JoVE Logo
Yazarlar
Bize Ulaşın

Oturum Aç

Bu içeriği görüntülemek için JoVE aboneliği gereklidir. Oturum açın veya ücretsiz deneme sürümünü başlatın.

Bu Makalede

  • Özet
  • Özet
  • Giriş
  • Protokol
  • Sonuçlar
  • Tartışmalar
  • Açıklamalar
  • Teşekkürler
  • Malzemeler
  • Referanslar
  • Yeniden Basımlar ve İzinler

Özet

Burada, doku mühendisliği yapılmış bir vasküler greftin manşet tekniği kullanılarak fare karotis arterine implantasyonu için bir protokol sunulmakta ve vasküler doku rejenerasyon mekanizmalarının araştırılması için uygun bir hayvan modeli sağlanmaktadır.

Özet

Küçük çaplı vasküler greftlerin geliştirilmesi, bu alana katkıda bulunan çok sayıda araştırma grubu ile küresel bir çaba olmuştur. Hayvan deneyleri, özellikle klinik uygulamaların yokluğunda, vasküler greftlerin etkinliğini ve güvenliğini değerlendirmede çok önemli bir rol oynar.

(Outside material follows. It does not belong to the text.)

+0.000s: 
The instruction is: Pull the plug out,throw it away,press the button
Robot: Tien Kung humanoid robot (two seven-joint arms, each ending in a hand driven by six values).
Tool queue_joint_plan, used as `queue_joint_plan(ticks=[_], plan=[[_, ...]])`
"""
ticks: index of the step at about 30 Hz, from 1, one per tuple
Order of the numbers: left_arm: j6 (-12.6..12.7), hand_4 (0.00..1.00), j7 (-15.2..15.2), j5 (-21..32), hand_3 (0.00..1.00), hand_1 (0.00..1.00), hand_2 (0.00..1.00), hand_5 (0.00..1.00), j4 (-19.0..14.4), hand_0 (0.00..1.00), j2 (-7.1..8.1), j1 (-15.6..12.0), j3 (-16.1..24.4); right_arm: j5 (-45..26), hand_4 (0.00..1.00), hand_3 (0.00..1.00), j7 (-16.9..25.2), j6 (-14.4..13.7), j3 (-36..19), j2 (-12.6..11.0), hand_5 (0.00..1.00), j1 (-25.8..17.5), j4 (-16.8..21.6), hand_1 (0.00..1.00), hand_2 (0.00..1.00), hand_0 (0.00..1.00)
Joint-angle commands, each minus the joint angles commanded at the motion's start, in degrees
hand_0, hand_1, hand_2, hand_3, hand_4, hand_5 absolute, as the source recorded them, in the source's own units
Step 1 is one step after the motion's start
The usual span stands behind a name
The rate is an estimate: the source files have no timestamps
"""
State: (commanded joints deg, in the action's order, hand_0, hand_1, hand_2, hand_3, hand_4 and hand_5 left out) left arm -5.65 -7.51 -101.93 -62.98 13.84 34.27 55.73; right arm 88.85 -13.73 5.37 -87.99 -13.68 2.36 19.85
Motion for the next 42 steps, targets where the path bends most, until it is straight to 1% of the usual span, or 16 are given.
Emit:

Alternatif hayvan modelleriyle karşılaştırıldığında, fare implantasyon modeli, iyi tanımlanmış bir genetik arka plan, hastalık modeli yapımı için olgun bir yöntem ve basit bir cerrahi prosedür dahil olmak üzere çeşitli avantajlar sunar. Bu avantajlara dayanarak, bu çalışma, fare karotis arterine doku mühendisliği yapılmış vasküler greftlerin implantasyonu için basit bir manşet tekniği geliştirmiştir. Bu teknik, elektrostatik eğirme yoluyla polikaprolakton (PCL) küçük çaplı vasküler greftlerin üretilmesi ile başladı, ardından perfüzyon adsorpsiyonu yoluyla greftler üzerine makrofajların tohumlanması ile devam etti. Daha sonra, hücreselleştirilmiş doku mühendisliği yapılmış vasküler greftler, açıklığı ve rejeneratif kabiliyeti değerlendirmek için manşet tekniği kullanılarak fare karotis arterine nakledildi. 30 günlük in vivo implantasyondan sonra, neo-doku rejenerasyonu ve greftlerin lümeni içinde bir endotel tabakasının oluşumu ile vasküler açıklığın tatmin edici olduğu bulundu. Tüm veriler istatistik ve grafik programları kullanılarak analiz edilmiştir. Bu çalışma, vasküler rejenerasyonun hücresel kaynaklarını ve aktif maddelerin etki mekanizmalarını araştırmak için kullanılabilecek bir fare karotis arter implantasyon modelini başarıyla oluşturmuştur. Ayrıca, yeni küçük çaplı vasküler greftlerin geliştirilmesi için teorik destek sağlar.

Giriş

Kardiyovasküler hastalıkların prevalansı ve mortalitesi küresel olarak artmakta ve önemli bir halk sağlığı sorununu temsil etmektedir1. Vasküler baypas greftleme, şiddetli koroner kalp hastalığı ve periferik vasküler hastalık için etkili bir müdahaledir2. Çapları 6 mm'yi aşan yapay vasküler greftlerin kullanımı klinik ortamlarda iyi belgelenmiştir. Tersine, çapı 6 mm'nin altında olanlar tromboz ve intimal hiperplaziye eğilimlidir ve bu da önemli bir restenoz riskine yol açabilir3. Son yıllarda küçük çaplı vasküler greftlerin araştırılması ve geliştirilmesindeki önemli ilerlemelere rağmen, birçok ürünün klinik uygulamaya yaklaşmasıyla birlikte, birçok zorluk devam etmektedir 4,5. Bunlar, nispeten düşük bir uzun vadeli açıklık oranı, sınırlı vasküler rejenerasyon ve rejenerasyon mekanizmasının yetersiz anlaşılmasını içerir.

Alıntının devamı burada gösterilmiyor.